▸ What is needed: Go through the data below. Pull out every line that has the word "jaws".
————
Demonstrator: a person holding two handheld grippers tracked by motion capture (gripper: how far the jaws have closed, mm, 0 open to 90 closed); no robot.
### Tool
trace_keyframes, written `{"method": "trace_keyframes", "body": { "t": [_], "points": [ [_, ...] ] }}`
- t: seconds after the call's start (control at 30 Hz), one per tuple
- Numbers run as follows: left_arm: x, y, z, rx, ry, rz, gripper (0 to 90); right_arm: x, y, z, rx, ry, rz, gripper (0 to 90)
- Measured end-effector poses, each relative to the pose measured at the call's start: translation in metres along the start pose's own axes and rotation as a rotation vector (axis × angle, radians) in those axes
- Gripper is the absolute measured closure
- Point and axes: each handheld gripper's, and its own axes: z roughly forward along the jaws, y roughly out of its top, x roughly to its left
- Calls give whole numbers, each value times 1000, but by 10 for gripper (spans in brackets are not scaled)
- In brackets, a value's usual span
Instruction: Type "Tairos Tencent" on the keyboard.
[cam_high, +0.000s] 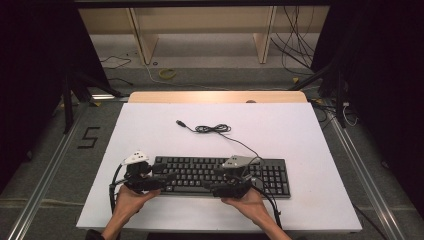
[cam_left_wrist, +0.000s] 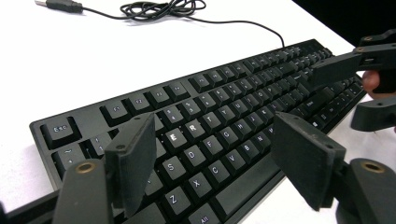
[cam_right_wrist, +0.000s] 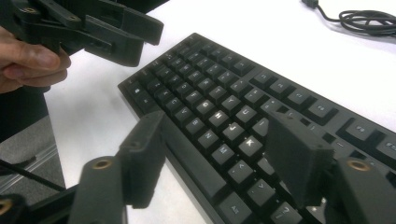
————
▸ Problem solution:
Demonstrator: a person holding two handheld grippers tracked by motion capture (gripper: how far the jaws have closed, mm, 0 open to 90 closed); no robot.
- Point and axes: each handheld gripper's, and its own axes: z roughly forward along the jaws, y roughly out of its top, x roughly to its left

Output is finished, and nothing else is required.